## The problem
Provide an exact copy of the data, excluding the images.

== Dataset section

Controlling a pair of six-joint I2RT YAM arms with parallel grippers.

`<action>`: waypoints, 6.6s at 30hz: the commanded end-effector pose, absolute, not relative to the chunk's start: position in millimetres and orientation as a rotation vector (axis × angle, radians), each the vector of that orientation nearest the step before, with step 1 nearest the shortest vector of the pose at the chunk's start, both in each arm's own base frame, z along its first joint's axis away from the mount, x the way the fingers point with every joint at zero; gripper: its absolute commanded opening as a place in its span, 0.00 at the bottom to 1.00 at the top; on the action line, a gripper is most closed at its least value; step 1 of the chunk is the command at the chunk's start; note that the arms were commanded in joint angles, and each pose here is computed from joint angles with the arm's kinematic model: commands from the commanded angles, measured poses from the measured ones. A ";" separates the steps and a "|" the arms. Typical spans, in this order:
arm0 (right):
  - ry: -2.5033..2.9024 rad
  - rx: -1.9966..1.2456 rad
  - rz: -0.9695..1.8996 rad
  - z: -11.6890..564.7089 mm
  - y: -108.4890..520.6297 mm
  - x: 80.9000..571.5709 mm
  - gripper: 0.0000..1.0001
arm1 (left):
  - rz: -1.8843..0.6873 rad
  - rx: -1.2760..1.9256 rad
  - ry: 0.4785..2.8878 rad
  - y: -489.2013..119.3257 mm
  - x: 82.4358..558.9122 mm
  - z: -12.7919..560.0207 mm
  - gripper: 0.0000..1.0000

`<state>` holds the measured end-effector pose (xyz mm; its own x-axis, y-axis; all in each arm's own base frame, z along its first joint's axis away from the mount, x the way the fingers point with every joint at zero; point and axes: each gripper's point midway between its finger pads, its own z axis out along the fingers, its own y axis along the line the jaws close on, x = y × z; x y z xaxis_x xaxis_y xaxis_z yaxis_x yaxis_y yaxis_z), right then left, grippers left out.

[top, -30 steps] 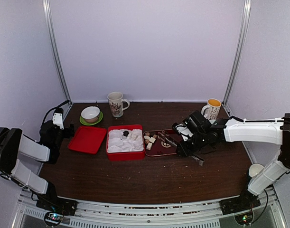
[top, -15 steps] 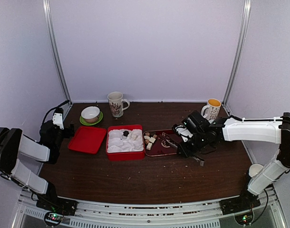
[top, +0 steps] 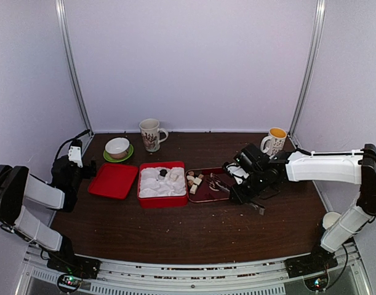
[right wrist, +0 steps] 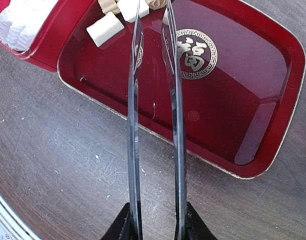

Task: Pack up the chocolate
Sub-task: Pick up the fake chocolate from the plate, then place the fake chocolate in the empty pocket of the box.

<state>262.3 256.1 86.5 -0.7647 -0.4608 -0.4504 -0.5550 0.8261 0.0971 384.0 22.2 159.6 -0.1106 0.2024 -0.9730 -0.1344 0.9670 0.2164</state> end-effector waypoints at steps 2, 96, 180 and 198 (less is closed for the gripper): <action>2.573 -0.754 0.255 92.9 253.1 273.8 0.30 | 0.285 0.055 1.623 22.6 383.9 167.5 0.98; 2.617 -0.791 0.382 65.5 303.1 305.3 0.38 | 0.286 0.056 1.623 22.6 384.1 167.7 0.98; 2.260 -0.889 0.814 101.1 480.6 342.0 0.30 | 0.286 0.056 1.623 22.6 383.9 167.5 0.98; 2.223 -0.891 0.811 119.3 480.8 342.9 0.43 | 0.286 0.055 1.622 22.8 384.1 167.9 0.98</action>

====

## Result of the task
Controlling a pair of six-joint I2RT YAM arms with parallel grippers.

`<action>`: waypoints, 6.6s at 30hz: the commanded end-effector pose, absolute, not relative to the chunk's start: position in millimetres and orientation as a rotation vector (axis × angle, radians), each the vector of that orientation nearest the step before, with step 1 nearest the shortest vector of the pose at the chunk's start, both in each arm's own base frame, z along its first joint's axis away from the mount, x the way the fingers point with every joint at zero; gripper: its absolute commanded opening as a place in its span, 0.00 at the bottom to 1.00 at the top; on the action line, a gripper is most closed at its least value; step 1 of the chunk is the command at the chunk's start; note that the arms were commanded in joint angles, and each pose here is computed from joint angles with the arm's kinematic model: commands from the commanded angles, measured poses from the measured ones. A ";" separates the steps and a "|" the arms. Typical spans, in this order:
arm0 (right):
  - ry: -2.5033..2.9024 rad
  - rx: -1.9966..1.2456 rad
  - rz: -0.9695..1.8996 rad
  - z: -11.6890..564.7089 mm
  - y: -108.4890..520.6297 mm
  - x: 80.9000..571.5709 mm
  - gripper: 0.0000..1.0001
arm1 (left):
  - rz: -1.8843..0.6873 rad
  - rx: -1.2760..1.9256 rad
  - ry: 0.4785..2.8878 rad
  - y: -489.2013..119.3257 mm
  - x: 82.4358..558.9122 mm
  - z: -12.7919..560.0207 mm
  - gripper: 0.0000..1.0000

`<state>` holds the measured end-effector pose (xyz mm; its own x-axis, y-axis; all in each arm's own base frame, z along its first joint's axis away from the mount, x the way the fingers point with every joint at zero; point and axes: each gripper's point midway between its finger pads, its own z axis out along the fingers, its own y axis along the line the jaws close on, x = y × z; x y z xaxis_x xaxis_y xaxis_z yaxis_x yaxis_y yaxis_z), right then left, grippers left out.

[top, -30 steps] 
[top, -15 steps] 
[top, +0 steps] 
[right wrist, +0 steps] 

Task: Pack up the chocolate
Sub-task: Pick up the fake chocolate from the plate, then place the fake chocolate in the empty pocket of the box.

<state>262.3 256.1 86.5 -0.7647 -0.4608 -0.4504 -0.5550 0.8261 0.0971 384.0 22.2 159.6 -0.1106 0.2024 -0.9730 -0.1344 0.9670 0.2164</state> end-effector waypoints at steps 2, 96, 180 and 198 (less is closed for the gripper): <action>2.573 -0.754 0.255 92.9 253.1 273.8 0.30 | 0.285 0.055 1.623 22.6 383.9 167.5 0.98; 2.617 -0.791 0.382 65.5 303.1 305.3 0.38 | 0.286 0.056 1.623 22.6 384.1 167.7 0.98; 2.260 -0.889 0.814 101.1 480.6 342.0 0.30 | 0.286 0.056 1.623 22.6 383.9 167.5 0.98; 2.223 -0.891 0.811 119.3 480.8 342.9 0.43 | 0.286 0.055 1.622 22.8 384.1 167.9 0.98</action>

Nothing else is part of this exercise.